WHAT THE EXERCISE ASKS »
The string "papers" appears in some lines of the data. Report how many, with no other words.

DATASET CONTENT »

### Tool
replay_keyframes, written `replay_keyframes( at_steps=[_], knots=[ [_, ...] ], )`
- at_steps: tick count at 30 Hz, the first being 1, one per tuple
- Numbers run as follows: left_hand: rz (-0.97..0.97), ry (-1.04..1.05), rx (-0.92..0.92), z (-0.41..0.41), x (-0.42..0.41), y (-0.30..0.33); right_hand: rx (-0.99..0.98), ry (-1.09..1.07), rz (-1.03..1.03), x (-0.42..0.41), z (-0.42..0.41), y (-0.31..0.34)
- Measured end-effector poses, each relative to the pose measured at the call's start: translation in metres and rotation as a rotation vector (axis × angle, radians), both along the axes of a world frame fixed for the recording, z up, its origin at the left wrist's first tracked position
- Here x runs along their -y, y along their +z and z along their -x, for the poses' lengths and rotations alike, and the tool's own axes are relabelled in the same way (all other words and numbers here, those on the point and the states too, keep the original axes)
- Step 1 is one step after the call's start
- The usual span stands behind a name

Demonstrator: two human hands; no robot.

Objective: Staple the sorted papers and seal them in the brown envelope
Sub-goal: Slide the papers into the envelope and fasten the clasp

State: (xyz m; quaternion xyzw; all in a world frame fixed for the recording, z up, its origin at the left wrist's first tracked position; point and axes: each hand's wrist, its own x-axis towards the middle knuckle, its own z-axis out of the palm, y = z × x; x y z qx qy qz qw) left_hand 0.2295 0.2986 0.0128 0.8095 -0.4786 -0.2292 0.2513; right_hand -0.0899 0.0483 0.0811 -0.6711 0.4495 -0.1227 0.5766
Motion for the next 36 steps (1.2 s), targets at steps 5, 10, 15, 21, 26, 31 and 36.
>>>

EXERCISE SOLUTION »
2